AF suggested a further metaphor (to supplement that of ‘ecology’ in AOL’s article) to orient the project: ‘meme’.[2] Although Richard Dawkins’ idea of the ‘cultural meme’ was heavily criticized, perhaps a less mechanical use of the term allows us to capture the diffuse or decentred workings of culture, and to access relationships and the transcultural (instantiated, for example, in remakes or migrating tropes).


How might the project be articulated into themes and/or parallel lines of enquiry? It makes sense for the project partners to lead different strands, perhaps as follows:

AF – the transnational; Hollywood and the understanding by Italians of their own history; a case study on the 1970s, and the ‘naturalization’ of American modes to deal with specifically Italian conditions. Already working on cinema about the past that is not set in the past (e.g., certain Gialli).

RG – the history and analysis of conceptual modes for understanding the past. Memory, nostalgia, conspiracy – all have had their moment in the hermeneutical spotlight in the Italian context. Other modes include sacrifice and counterfactuals, and the use of different generations (and ageing) as the index of past/future: the human life cycle as a way of processing history.

AOL – survey of the modes of the history film in Italy (book already in progress); supervision of post-docs using statistical and ‘distant reading’ methods for capturing large scale features and continuities in Italian films ‘on history’; hypothesis-testing and empirical investigations of viewer responses to history film (using eye-tracking technology etc.).

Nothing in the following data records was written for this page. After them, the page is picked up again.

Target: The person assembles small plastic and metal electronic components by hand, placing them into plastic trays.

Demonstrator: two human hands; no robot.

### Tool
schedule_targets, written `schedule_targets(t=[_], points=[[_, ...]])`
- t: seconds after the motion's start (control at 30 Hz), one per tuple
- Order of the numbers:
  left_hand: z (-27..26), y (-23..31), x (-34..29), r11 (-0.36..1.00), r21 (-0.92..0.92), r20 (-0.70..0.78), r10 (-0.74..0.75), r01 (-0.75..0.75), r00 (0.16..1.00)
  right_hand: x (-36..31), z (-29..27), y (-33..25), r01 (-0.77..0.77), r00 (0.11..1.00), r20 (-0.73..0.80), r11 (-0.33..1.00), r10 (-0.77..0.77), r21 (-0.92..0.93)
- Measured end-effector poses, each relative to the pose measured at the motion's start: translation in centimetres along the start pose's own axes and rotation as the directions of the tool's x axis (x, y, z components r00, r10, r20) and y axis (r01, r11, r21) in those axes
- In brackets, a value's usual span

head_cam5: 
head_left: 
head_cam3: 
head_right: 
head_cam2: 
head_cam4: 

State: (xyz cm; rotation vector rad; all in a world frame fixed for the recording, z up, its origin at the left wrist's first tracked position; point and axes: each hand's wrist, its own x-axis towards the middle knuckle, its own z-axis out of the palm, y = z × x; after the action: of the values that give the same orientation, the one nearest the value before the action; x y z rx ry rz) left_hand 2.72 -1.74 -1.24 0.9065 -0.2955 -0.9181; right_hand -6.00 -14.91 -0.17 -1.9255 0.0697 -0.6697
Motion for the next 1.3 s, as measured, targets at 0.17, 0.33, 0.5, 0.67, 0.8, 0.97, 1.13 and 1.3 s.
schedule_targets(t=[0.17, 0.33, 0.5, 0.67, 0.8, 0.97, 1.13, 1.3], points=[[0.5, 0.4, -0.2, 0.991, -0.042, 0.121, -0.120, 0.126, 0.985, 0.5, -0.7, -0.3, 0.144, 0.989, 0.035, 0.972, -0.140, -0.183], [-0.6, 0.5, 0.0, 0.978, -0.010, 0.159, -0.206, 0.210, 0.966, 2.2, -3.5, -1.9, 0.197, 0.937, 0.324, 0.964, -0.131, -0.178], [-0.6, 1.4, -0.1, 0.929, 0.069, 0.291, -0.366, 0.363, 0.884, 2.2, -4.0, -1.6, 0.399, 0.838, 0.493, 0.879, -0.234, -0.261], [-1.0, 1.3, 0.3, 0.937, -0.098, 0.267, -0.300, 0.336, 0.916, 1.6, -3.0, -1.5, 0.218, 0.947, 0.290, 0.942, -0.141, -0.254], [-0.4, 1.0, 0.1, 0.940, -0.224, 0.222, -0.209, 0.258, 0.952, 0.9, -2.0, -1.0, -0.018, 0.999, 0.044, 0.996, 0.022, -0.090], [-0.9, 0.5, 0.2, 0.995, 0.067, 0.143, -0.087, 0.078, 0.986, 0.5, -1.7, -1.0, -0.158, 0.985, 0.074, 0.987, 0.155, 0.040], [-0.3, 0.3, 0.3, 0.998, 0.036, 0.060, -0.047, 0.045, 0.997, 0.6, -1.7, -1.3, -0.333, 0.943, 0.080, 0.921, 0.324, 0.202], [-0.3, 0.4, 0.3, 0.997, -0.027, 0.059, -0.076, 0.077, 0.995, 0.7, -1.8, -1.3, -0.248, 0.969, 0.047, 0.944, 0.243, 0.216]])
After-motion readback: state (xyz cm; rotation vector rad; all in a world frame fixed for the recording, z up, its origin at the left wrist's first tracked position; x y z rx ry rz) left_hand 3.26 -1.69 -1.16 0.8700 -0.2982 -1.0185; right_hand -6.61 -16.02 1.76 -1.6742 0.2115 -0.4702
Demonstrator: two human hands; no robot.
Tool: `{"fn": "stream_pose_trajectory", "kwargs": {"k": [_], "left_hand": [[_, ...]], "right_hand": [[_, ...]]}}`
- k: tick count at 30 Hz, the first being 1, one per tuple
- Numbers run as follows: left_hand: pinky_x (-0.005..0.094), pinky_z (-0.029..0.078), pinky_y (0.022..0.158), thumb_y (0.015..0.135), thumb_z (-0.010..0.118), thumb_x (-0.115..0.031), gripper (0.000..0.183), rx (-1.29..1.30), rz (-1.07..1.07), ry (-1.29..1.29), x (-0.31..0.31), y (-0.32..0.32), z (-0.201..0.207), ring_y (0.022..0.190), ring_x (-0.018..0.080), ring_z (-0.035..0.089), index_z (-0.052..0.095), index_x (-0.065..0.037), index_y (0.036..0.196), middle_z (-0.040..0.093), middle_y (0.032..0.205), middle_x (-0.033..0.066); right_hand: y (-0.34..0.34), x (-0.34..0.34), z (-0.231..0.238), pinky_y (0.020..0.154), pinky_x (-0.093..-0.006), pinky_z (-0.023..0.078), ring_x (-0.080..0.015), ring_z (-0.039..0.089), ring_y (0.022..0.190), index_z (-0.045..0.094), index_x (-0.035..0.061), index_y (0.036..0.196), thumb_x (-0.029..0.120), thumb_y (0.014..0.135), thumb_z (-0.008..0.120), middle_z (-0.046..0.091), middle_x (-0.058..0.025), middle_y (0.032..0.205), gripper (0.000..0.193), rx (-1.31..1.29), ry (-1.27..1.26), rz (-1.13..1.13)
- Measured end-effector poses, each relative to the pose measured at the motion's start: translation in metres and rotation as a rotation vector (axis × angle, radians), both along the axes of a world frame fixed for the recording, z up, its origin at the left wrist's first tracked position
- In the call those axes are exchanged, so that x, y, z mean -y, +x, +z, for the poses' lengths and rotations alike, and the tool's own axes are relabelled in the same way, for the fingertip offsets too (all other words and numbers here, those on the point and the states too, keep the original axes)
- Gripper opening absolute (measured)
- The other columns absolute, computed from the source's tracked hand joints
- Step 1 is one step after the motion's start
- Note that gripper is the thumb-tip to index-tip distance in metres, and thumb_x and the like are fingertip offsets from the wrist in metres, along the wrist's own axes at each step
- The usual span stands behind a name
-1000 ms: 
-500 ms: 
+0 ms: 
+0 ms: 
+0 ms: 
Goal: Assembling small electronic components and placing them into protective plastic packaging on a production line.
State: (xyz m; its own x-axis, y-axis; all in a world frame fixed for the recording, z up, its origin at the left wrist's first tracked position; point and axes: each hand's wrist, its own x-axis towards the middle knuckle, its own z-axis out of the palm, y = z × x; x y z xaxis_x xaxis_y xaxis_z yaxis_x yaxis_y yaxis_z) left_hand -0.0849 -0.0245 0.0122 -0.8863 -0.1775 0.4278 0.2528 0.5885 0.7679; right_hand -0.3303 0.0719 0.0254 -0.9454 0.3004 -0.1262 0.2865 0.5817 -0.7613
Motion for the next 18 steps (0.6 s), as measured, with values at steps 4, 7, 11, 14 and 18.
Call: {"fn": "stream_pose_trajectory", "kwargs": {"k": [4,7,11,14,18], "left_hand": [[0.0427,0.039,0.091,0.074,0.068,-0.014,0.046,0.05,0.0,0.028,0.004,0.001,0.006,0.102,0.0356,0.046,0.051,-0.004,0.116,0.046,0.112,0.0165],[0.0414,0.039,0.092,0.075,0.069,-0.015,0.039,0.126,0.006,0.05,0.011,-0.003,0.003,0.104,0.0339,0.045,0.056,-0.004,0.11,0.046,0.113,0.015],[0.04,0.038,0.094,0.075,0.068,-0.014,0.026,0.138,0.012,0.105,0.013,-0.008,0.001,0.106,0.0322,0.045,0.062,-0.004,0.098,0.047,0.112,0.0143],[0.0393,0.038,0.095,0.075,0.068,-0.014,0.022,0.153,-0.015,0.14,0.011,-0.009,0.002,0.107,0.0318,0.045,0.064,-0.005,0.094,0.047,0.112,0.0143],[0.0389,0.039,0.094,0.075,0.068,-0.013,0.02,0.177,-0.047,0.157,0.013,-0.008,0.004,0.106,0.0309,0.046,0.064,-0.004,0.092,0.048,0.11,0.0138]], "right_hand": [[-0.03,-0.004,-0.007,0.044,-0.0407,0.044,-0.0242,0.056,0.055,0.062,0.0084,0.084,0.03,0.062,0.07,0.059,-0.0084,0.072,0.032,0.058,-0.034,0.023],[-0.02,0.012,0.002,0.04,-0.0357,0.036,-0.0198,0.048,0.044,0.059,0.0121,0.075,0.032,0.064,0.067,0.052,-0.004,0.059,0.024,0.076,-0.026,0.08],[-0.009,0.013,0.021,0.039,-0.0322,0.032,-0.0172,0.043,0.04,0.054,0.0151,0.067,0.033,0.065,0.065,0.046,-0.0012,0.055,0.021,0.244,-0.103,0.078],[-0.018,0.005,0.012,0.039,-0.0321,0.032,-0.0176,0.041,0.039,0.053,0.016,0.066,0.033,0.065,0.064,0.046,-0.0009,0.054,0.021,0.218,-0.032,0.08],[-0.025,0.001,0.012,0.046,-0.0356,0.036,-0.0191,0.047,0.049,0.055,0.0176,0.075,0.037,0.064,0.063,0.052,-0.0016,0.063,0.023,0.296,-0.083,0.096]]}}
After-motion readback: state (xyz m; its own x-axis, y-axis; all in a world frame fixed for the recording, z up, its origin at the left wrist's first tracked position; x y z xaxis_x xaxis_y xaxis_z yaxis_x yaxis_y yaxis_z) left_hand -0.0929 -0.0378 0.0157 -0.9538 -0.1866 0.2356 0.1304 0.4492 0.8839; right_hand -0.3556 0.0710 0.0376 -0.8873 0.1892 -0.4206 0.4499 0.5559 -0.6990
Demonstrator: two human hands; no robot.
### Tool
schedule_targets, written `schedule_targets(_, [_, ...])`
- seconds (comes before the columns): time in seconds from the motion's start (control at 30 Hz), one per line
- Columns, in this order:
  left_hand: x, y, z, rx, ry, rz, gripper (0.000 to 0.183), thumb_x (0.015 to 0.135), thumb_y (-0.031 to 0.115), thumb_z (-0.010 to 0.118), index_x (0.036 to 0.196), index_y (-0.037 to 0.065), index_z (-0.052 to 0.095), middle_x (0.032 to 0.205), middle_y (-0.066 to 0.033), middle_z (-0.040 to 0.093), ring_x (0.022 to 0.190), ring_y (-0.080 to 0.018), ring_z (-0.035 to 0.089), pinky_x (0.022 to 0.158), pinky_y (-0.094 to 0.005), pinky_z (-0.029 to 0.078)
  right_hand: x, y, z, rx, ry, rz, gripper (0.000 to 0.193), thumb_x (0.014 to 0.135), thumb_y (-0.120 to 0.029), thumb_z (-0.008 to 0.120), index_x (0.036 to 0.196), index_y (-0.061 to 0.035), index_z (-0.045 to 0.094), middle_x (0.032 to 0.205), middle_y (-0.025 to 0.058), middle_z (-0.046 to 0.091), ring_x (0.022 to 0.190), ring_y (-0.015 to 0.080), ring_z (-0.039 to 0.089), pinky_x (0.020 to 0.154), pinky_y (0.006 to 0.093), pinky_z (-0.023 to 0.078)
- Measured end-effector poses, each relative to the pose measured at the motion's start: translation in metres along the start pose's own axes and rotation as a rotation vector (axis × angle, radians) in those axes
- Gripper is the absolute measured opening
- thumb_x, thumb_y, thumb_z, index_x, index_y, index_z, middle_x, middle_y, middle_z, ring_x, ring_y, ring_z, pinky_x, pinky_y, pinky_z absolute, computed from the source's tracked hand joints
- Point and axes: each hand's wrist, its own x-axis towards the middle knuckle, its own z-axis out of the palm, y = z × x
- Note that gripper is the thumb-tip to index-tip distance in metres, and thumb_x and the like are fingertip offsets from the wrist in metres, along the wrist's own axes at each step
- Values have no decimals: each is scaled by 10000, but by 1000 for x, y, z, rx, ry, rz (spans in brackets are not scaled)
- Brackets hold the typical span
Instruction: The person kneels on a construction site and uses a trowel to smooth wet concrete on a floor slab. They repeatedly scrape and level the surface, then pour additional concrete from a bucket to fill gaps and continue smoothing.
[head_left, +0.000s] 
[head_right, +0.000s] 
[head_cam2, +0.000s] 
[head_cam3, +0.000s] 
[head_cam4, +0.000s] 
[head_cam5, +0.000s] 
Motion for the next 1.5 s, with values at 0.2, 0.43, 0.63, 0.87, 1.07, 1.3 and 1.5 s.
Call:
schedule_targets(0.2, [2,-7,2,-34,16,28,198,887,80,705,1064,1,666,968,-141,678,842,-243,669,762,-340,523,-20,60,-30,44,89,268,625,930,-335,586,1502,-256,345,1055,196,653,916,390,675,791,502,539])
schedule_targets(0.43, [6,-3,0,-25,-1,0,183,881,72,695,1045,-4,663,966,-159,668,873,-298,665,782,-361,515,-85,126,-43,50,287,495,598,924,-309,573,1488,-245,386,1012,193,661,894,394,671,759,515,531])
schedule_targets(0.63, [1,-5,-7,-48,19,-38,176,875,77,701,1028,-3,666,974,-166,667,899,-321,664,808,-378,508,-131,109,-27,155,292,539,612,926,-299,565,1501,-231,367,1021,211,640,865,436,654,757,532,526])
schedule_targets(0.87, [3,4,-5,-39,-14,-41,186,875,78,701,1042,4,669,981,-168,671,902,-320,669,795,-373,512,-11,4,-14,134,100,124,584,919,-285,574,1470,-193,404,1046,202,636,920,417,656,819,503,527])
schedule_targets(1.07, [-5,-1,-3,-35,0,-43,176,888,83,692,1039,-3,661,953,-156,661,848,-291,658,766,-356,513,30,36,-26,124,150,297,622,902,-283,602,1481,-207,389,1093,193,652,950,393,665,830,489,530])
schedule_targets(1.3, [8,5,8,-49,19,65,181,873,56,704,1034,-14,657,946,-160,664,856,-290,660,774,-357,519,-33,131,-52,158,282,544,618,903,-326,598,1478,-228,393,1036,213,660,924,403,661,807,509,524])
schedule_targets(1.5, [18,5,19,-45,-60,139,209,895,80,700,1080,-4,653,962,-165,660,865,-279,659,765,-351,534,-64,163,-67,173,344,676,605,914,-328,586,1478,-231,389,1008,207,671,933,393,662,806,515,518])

COR – interested in devices to represent history: music, anachronism, stars and performance. Also critical discourse about availability or absence of appropriate actors for representing the past, and questions of gender in relation to this. Embodiment and history is a key concern.

Academic partners

Many colleagues (Italianist and others, in the UK, US and Europe) are already involved in the project though informal and formal contact, workshops, conference panels, interviews on the project website, and so on. These will be kept informed of the development of the project and of future events. For the purposes of an application, a series of events based around the project strands will be outlined, including a list of keynote speakers. An advisory board is important, made up of colleagues who have successfully managed a major project in the past. This advisory board should also include one or more non-academic partners.


An AHRC application has to have a significant impact component, and ideally, this aspect of the project should already be in development. If impact is to have a intellectual payoff, then engagement with non-academic partners needs to feed back into the research questions. Early collaboration with external partners is therefore advisable. AOL is already developing links with schools in Italy and the UK (with a study day planned for late November in London), and he is developing a collaboration with the BFI-funded body that supports film clubs and societies in the UK. AF is the organizer of the ‘Spaghetti Cinema’ annual conference and film series and something might be programmed in the future. For the purposes of an application, short institutional letters of support from non-academic partners are desirable.

What next?

AOL to begin application drafts and to make contact with potential members of advisory board. Impact events and collaborations with non-academic partners to be developed.


[1] Ludmilla Jordanova, ‘History, “Otherness” and Display’, in Hallam and Street (eds), Cultural Encounters: Representing ‘Otherness’ (London: Routledge, 2000), pp. 245-59 (p. 245).

[2] Cfr. Ian Robert Smith’s forthcoming The Hollywood Meme (Edinburgh, 2014).